:: Instructions for the task ::
Repeat everything in the data exactly except images.

======== Exercise inputs ========

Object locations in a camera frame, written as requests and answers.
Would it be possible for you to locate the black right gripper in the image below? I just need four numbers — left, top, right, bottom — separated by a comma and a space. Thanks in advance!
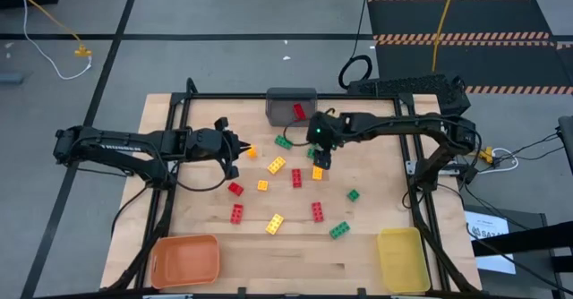
306, 112, 346, 170

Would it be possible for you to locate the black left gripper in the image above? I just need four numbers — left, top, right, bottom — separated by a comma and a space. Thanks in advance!
185, 116, 252, 180

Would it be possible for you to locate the grey plastic bin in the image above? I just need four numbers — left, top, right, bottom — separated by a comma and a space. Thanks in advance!
265, 87, 319, 128

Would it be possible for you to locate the black perforated computer case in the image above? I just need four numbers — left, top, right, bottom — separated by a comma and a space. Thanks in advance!
346, 73, 473, 117

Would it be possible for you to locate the orange plastic bin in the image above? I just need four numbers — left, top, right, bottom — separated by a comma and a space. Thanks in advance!
150, 234, 221, 290

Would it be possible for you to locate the yellow plastic bin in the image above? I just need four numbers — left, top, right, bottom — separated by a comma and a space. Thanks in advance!
376, 226, 432, 295

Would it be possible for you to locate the white printed paper sign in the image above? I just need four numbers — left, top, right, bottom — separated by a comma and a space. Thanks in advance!
464, 210, 517, 276

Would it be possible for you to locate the black hazard-striped floor mat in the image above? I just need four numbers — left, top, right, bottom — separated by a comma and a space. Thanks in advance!
366, 0, 556, 46
374, 40, 573, 96

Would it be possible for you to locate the dark grey cart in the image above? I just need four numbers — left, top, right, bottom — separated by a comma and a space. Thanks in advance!
460, 203, 573, 299

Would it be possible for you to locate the black metal bar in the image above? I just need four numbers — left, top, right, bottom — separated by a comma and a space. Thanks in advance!
471, 220, 573, 258

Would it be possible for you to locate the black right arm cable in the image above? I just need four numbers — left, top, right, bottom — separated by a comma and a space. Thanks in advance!
282, 107, 337, 148

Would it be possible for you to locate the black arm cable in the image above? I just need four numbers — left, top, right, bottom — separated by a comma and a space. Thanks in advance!
282, 107, 337, 148
167, 131, 236, 193

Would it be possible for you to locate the black metal table frame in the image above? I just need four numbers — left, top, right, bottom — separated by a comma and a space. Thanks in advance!
107, 77, 483, 299

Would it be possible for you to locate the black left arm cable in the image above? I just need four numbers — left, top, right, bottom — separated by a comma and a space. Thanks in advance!
167, 131, 236, 193

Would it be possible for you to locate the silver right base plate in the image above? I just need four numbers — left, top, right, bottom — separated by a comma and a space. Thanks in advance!
405, 159, 463, 177

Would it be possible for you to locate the black cable with loop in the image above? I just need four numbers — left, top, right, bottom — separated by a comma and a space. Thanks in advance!
338, 0, 375, 90

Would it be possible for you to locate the white power cable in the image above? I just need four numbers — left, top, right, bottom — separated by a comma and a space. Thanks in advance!
475, 146, 520, 175

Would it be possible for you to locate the yellow hanging cable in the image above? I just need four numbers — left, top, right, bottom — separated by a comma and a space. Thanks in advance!
431, 0, 461, 74

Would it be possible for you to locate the yellow cable with plug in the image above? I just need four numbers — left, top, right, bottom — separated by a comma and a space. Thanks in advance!
0, 0, 94, 59

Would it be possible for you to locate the white floor cable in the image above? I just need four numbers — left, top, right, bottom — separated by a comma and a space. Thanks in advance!
12, 0, 94, 81

========

:: Written answer ::
Object locations in a camera frame, written as requests and answers.
Would it be possible for you to locate the black right gripper in the image below? I just need four numbers — left, top, right, bottom — separated by a comma and a space. Thanks in advance!
306, 112, 346, 170

Would it be possible for you to locate the black left gripper in the image above? I just need four numbers — left, top, right, bottom — separated by a comma and a space. Thanks in advance!
185, 116, 252, 180

Would it be possible for you to locate the grey plastic bin in the image above? I just need four numbers — left, top, right, bottom — separated by a comma and a space. Thanks in advance!
265, 87, 319, 128

Would it be possible for you to locate the black perforated computer case in the image above? I just need four numbers — left, top, right, bottom — separated by a comma and a space. Thanks in advance!
346, 73, 473, 117

Would it be possible for you to locate the orange plastic bin in the image above? I just need four numbers — left, top, right, bottom — separated by a comma and a space. Thanks in advance!
150, 234, 221, 290

Would it be possible for you to locate the yellow plastic bin in the image above? I just need four numbers — left, top, right, bottom — separated by a comma and a space. Thanks in advance!
376, 226, 432, 295

Would it be possible for you to locate the white printed paper sign in the image above? I just need four numbers — left, top, right, bottom — separated by a comma and a space. Thanks in advance!
464, 210, 517, 276

Would it be possible for you to locate the black hazard-striped floor mat in the image above? I just need four numbers — left, top, right, bottom — separated by a comma and a space. Thanks in advance!
366, 0, 556, 46
374, 40, 573, 96

Would it be possible for you to locate the dark grey cart in the image above? I just need four numbers — left, top, right, bottom — separated by a comma and a space. Thanks in advance!
460, 203, 573, 299

Would it be possible for you to locate the black metal bar in the image above? I just need four numbers — left, top, right, bottom — separated by a comma and a space. Thanks in advance!
471, 220, 573, 258

Would it be possible for you to locate the black right arm cable in the image above? I just need four numbers — left, top, right, bottom — separated by a comma and a space. Thanks in advance!
282, 107, 337, 148

Would it be possible for you to locate the black arm cable in the image above? I just need four numbers — left, top, right, bottom — separated by a comma and a space. Thanks in advance!
282, 107, 337, 148
167, 131, 236, 193

Would it be possible for you to locate the black metal table frame in the image above? I just need four numbers — left, top, right, bottom — separated by a comma and a space. Thanks in advance!
107, 77, 483, 299

Would it be possible for you to locate the black left arm cable in the image above? I just need four numbers — left, top, right, bottom — separated by a comma and a space. Thanks in advance!
167, 131, 236, 193

Would it be possible for you to locate the silver right base plate in the image above? I just need four numbers — left, top, right, bottom — separated by a comma and a space. Thanks in advance!
405, 159, 463, 177

Would it be possible for you to locate the black cable with loop in the image above? I just need four numbers — left, top, right, bottom — separated by a comma and a space. Thanks in advance!
338, 0, 375, 90

Would it be possible for you to locate the white power cable in the image above? I just need four numbers — left, top, right, bottom — separated by a comma and a space. Thanks in advance!
475, 146, 520, 175

Would it be possible for you to locate the yellow hanging cable in the image above? I just need four numbers — left, top, right, bottom — separated by a comma and a space. Thanks in advance!
431, 0, 461, 74

Would it be possible for you to locate the yellow cable with plug in the image above? I just need four numbers — left, top, right, bottom — separated by a comma and a space. Thanks in advance!
0, 0, 94, 59

Would it be possible for you to locate the white floor cable in the image above? I just need four numbers — left, top, right, bottom — separated by a comma and a space. Thanks in advance!
12, 0, 94, 81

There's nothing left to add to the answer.